Why the fuck isn't he financially supporting you?

NoTango · 06/12/2023 09:29

Go without him. In fact, just do everything without him, he clearly has no interest in being a family if you've had to save up your own money to look after his baby.

ArchetypalBusyMum · 06/12/2023 09:31

Go if you think you will love it and have a nice time, and if baby sees any of it that'll just be a bonus.
If you mainly are going hoping baby will notice it I'd take your partners view as it won't matter a jot to baby, any Xmas display lights would do, and your fun will be spoiled if he's being dragged round reluctantly.
Unless you could go with friend/mum instead or something.

cestlavielife · 06/12/2023 09:32

This is going to be your life if you stay with him
You funding everything
Him moaning
Go to the lights with a friend , spill the beans
You can have a better life for you and baby

Does he change nappies take baby and comfort it? Proactive? Enamoured? Can t wait to see baby? Sings and coos?

TheBirdintheCave · 06/12/2023 09:32

If it's anything like Wakehurst in Sussex then do it. Glow Wild is just amazing.

CurlewKate · 06/12/2023 09:33

To be honest, I can think of better ways to spend 36 quid for a 4 month old. But that's not the point. With a baby that little, he should still be at the "If you want to go to a light show, you amazing woman, of course we'll go!!"
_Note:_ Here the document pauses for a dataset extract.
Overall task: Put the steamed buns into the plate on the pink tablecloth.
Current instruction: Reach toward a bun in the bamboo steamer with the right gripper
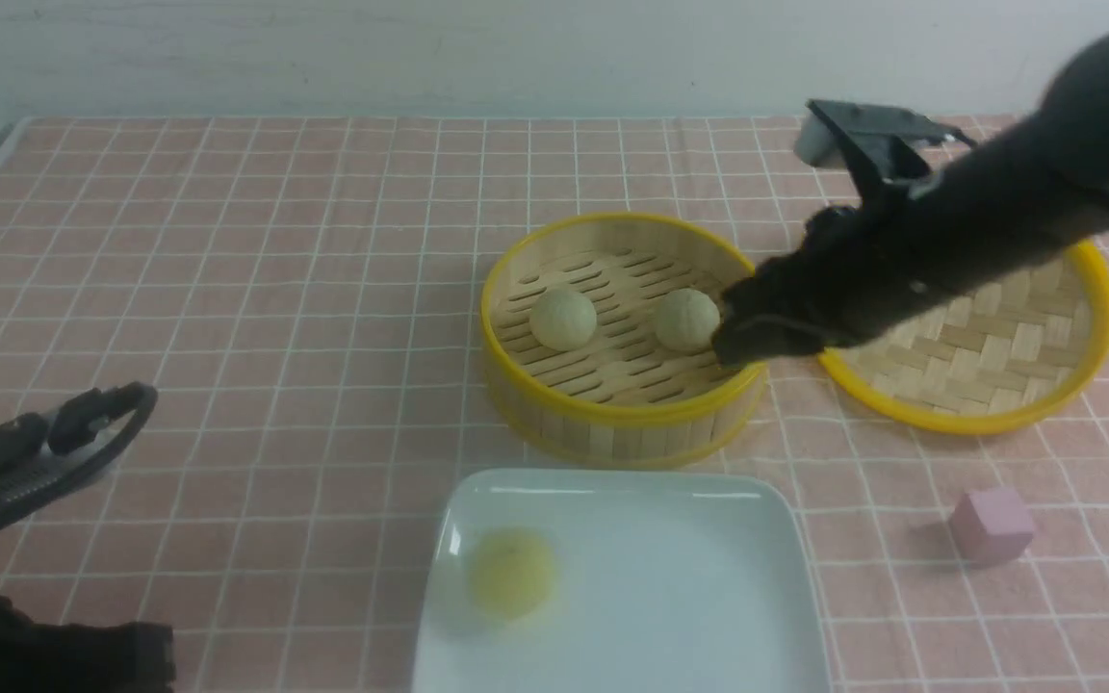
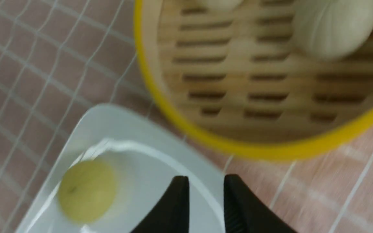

And absolutely crucially, he should be supporting you on maternity leave. Why the F isn't he??

muchalover · 06/12/2023 09:33

You carried, birthed and nurture his child BUT he isn't financially supporting you as his family.

You have way bigger issues than the lights (take the baby anyway but don't pay for him).

Honestly you need to reevaluate this relationship. He isn't in and you're financially on your own. Jeez is he supposed to love you?

Goneblank38 · 06/12/2023 09:35

Like others have said, I think the bigger problem here is why he isn't financially contributing or supporting you while you're caring for your shared child.

Are you okay?

Growlybear83 · 06/12/2023 09:38

If your partner is reluctant to go, why don't you take the baby on your own?

Wolowl · 06/12/2023 09:44

We took DD to the light show at Wisley last year when she was 5 months old. She enjoyed some of it, slept for some of it in the sling. We had a lovely time - I did go with my Mum and Aunt and Uncle though, as DH was at work.

We're going again this week and she's 17 months + walking so it will be a different experience.

If you want to go, you should go, especially as baby is free. Is there a friend who can go with you instead as your partner is so reluctant?

You're not being unreasonable, but he is, over many things.

andymary · 06/12/2023 09:45

At first, I would have suggested why not turn it into a date night, for you and him. And if baby stays awake and gets to enjoy the experience then it's a bonus.

But considering the extra info about him not being financially supportive... Imo that's the issue that needs to be addressed over the lights seeing.